## WORK REQUEST:
Leave out the pictures, and copy exactly the lines from the line with "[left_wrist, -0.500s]" through the last line of the data below.

□ □ □ □ □ □ □

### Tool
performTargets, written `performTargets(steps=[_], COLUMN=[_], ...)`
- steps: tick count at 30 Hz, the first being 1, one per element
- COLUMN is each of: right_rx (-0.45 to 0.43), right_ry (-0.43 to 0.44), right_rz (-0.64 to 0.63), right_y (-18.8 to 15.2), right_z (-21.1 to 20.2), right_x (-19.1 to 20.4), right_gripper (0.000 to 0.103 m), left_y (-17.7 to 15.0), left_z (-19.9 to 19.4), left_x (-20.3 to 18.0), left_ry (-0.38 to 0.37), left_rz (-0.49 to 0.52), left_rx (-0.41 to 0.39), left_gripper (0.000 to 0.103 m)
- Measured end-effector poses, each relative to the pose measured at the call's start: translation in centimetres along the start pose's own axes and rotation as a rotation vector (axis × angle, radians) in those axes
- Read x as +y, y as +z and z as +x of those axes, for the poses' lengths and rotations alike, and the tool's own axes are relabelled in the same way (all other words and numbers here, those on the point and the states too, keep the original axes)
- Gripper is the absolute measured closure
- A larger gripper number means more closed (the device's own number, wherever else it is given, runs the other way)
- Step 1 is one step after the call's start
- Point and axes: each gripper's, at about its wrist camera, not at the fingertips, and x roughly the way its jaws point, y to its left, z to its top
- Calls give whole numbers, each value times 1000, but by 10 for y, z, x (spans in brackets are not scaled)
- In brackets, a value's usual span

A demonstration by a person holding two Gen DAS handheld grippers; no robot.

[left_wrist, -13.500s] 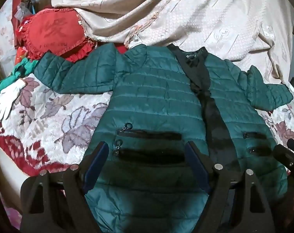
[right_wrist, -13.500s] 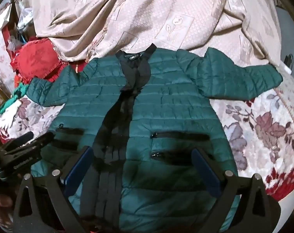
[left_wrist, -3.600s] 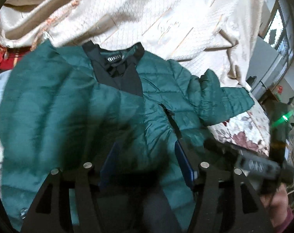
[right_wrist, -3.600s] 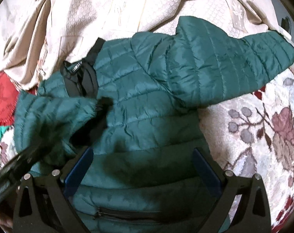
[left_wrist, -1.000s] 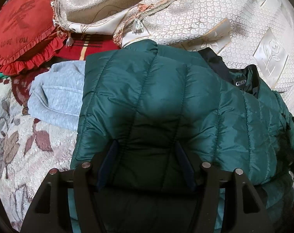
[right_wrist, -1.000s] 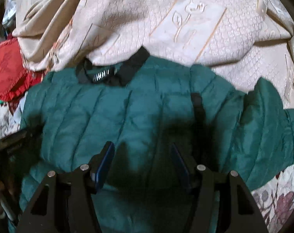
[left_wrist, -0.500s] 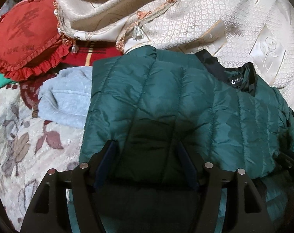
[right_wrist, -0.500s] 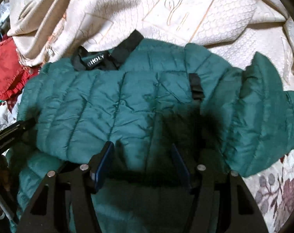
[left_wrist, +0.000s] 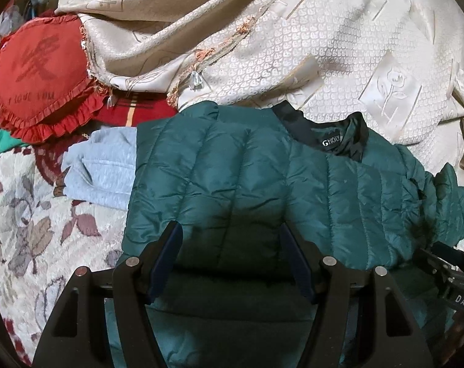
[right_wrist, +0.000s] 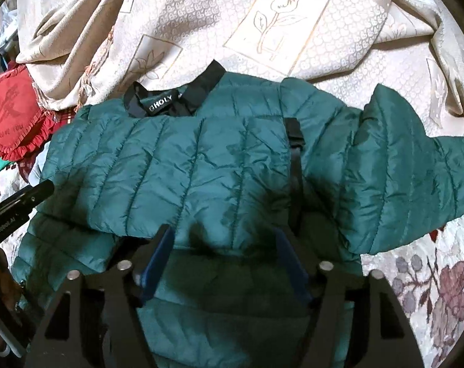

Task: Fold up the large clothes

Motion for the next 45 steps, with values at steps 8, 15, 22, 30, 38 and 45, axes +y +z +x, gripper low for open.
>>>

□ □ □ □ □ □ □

## RESPONSE AREA:
[left_wrist, -0.500s] 
[right_wrist, -0.500s] 
[left_wrist, +0.000s] 
[right_wrist, +0.000s] 

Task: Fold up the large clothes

Motion for the next 45 steps, with values at steps 8, 15, 22, 30, 38 and 45, axes +y +z +x, gripper low for open.
>>>

That was the complete answer.